Down to the last character, repeat the data that follows.
--------
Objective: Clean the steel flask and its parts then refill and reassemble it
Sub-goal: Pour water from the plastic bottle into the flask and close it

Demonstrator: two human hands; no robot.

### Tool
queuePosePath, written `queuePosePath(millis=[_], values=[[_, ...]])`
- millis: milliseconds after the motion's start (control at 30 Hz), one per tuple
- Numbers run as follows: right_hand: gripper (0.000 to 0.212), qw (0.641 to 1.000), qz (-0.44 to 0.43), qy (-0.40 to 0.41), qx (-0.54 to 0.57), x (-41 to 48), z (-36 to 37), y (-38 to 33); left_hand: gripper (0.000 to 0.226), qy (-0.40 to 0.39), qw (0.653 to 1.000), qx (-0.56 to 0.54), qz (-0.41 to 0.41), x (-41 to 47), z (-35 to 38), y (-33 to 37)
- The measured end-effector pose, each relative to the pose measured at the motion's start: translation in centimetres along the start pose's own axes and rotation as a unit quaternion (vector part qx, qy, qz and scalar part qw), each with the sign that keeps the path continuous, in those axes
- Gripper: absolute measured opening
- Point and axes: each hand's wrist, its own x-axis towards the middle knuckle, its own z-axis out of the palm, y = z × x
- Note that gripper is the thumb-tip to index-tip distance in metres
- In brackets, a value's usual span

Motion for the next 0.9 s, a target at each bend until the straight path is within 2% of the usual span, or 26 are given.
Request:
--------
▶ Written response:
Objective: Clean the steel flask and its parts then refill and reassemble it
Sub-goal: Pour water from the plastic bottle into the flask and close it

Demonstrator: two human hands; no robot.

### Tool
queuePosePath, written `queuePosePath(millis=[_], values=[[_, ...]])`
- millis: milliseconds after the motion's start (control at 30 Hz), one per tuple
- Numbers run as follows: right_hand: gripper (0.000 to 0.212), qw (0.641 to 1.000), qz (-0.44 to 0.43), qy (-0.40 to 0.41), qx (-0.54 to 0.57), x (-41 to 48), z (-36 to 37), y (-38 to 33); left_hand: gripper (0.000 to 0.226), qy (-0.40 to 0.39), qw (0.653 to 1.000), qx (-0.56 to 0.54), qz (-0.41 to 0.41), x (-41 to 47), z (-35 to 38), y (-33 to 37)
- The measured end-effector pose, each relative to the pose measured at the motion's start: translation in centimetres along the start pose's own axes and rotation as a unit quaternion (vector part qx, qy, qz and scalar part qw), each with the sign that keeps the path continuous, in those axes
- Gripper: absolute measured opening
- Point and axes: each hand's wrist, its own x-axis towards the middle knuckle, its own z-axis out of the palm, y = z × x
- Note that gripper is the thumb-tip to index-tip distance in metres
- In brackets, a value's usual span

Motion for the next 0.9 s, a target at each bend until the straight path is within 2% of the usual span, or 26 are given.
Request:

The output has nothing more to it.